▶ Activity
Return all of the entries exactly, with nothing added or left out.

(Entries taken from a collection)
- Opening Delimiter -

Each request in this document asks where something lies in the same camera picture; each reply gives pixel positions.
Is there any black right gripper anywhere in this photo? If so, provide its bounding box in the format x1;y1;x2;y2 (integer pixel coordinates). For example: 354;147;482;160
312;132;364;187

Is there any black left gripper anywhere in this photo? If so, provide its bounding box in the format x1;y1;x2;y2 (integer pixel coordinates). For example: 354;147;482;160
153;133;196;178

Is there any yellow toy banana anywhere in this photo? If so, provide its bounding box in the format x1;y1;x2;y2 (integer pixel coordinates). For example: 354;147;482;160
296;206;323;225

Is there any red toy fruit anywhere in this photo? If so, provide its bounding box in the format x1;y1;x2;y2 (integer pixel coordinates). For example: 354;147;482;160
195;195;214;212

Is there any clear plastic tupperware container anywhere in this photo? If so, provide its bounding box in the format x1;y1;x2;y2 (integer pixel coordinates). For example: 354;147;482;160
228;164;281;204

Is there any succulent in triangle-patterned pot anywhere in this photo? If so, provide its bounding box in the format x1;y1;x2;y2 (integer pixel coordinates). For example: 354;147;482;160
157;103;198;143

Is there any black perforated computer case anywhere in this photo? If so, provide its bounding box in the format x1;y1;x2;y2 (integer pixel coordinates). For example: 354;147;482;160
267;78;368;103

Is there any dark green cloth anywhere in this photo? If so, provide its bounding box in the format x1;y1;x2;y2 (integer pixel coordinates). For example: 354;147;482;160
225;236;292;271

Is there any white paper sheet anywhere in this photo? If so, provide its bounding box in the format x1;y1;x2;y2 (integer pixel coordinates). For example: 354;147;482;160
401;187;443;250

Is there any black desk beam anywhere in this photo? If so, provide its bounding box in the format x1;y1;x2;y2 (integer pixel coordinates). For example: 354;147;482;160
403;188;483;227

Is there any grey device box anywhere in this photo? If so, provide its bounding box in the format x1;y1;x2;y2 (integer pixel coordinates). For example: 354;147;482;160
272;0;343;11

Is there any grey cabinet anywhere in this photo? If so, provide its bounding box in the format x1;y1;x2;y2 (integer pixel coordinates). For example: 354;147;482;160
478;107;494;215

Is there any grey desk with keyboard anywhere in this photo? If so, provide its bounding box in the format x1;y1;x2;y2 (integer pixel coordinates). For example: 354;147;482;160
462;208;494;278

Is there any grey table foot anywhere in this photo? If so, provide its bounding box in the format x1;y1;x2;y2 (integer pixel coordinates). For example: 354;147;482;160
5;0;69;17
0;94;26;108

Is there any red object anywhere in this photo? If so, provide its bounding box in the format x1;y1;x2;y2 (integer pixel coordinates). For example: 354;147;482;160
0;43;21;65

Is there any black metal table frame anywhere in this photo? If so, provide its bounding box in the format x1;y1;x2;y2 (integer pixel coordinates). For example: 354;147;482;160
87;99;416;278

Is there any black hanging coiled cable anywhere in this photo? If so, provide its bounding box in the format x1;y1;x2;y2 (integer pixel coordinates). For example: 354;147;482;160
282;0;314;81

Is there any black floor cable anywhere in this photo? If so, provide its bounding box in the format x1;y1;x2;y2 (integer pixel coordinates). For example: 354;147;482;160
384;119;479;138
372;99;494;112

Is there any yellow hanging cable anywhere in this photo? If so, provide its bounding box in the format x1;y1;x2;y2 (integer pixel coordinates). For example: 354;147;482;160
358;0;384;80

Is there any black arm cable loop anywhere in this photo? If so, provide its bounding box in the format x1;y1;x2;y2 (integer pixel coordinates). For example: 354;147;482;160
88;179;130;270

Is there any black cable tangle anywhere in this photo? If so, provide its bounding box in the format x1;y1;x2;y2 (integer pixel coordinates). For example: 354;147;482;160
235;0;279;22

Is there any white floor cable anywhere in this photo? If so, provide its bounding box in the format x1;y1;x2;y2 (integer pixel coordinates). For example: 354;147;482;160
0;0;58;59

- Closing Delimiter -

▶ Problem solution
Each request in this document asks where something lies in the same camera picture; each reply gives pixel positions.
Is there any black right gripper anywhere in this photo? If so, provide its bounding box in the format x1;y1;x2;y2 (integer pixel coordinates). For example: 354;147;482;160
312;132;364;187

Is there any black left gripper anywhere in this photo? If so, provide its bounding box in the format x1;y1;x2;y2 (integer pixel coordinates). For example: 354;147;482;160
153;133;196;178

Is there any yellow toy banana anywhere in this photo? If so, provide its bounding box in the format x1;y1;x2;y2 (integer pixel coordinates). For example: 354;147;482;160
296;206;323;225

Is there any red toy fruit anywhere in this photo? If so, provide its bounding box in the format x1;y1;x2;y2 (integer pixel coordinates). For example: 354;147;482;160
195;195;214;212

Is there any clear plastic tupperware container anywhere in this photo? If so, provide its bounding box in the format x1;y1;x2;y2 (integer pixel coordinates). For example: 354;147;482;160
228;164;281;204

Is there any succulent in triangle-patterned pot anywhere in this photo? If so, provide its bounding box in the format x1;y1;x2;y2 (integer pixel coordinates). For example: 354;147;482;160
157;103;198;143

Is there any black perforated computer case anywhere in this photo? If so, provide its bounding box in the format x1;y1;x2;y2 (integer pixel coordinates). For example: 354;147;482;160
267;78;368;103

Is there any dark green cloth anywhere in this photo? If so, provide its bounding box in the format x1;y1;x2;y2 (integer pixel coordinates). For example: 354;147;482;160
225;236;292;271

Is there any white paper sheet anywhere in this photo? If so, provide its bounding box in the format x1;y1;x2;y2 (integer pixel coordinates). For example: 354;147;482;160
401;187;443;250

Is there any black desk beam anywhere in this photo? If so, provide its bounding box in the format x1;y1;x2;y2 (integer pixel coordinates). For example: 354;147;482;160
403;188;483;227

Is there any grey device box anywhere in this photo? If so, provide its bounding box in the format x1;y1;x2;y2 (integer pixel coordinates). For example: 354;147;482;160
272;0;343;11

Is there any grey cabinet anywhere in this photo? If so, provide its bounding box in the format x1;y1;x2;y2 (integer pixel coordinates). For example: 354;147;482;160
478;107;494;215

Is there any grey desk with keyboard anywhere in this photo? If so, provide its bounding box in the format x1;y1;x2;y2 (integer pixel coordinates). For example: 354;147;482;160
462;208;494;278

Is there any grey table foot anywhere in this photo? If so, provide its bounding box in the format x1;y1;x2;y2 (integer pixel coordinates). For example: 354;147;482;160
5;0;69;17
0;94;26;108

Is there any red object anywhere in this photo? If so, provide its bounding box in the format x1;y1;x2;y2 (integer pixel coordinates). For example: 354;147;482;160
0;43;21;65

Is there any black metal table frame anywhere in this photo? If so, provide its bounding box in the format x1;y1;x2;y2 (integer pixel coordinates). For example: 354;147;482;160
87;99;416;278

Is there any black hanging coiled cable anywhere in this photo? If so, provide its bounding box in the format x1;y1;x2;y2 (integer pixel coordinates). For example: 354;147;482;160
282;0;314;81

Is there any black floor cable anywhere in this photo? If so, provide its bounding box in the format x1;y1;x2;y2 (integer pixel coordinates). For example: 354;147;482;160
384;119;479;138
372;99;494;112

Is there any yellow hanging cable anywhere in this photo? If so, provide its bounding box in the format x1;y1;x2;y2 (integer pixel coordinates). For example: 354;147;482;160
358;0;384;80

Is there any black arm cable loop anywhere in this photo? If so, provide its bounding box in the format x1;y1;x2;y2 (integer pixel coordinates). For example: 354;147;482;160
88;179;130;270

Is there any black cable tangle anywhere in this photo? If so, provide its bounding box in the format x1;y1;x2;y2 (integer pixel coordinates). For example: 354;147;482;160
235;0;279;22

Is there any white floor cable anywhere in this photo? If so, provide its bounding box in the format x1;y1;x2;y2 (integer pixel coordinates). For example: 354;147;482;160
0;0;58;59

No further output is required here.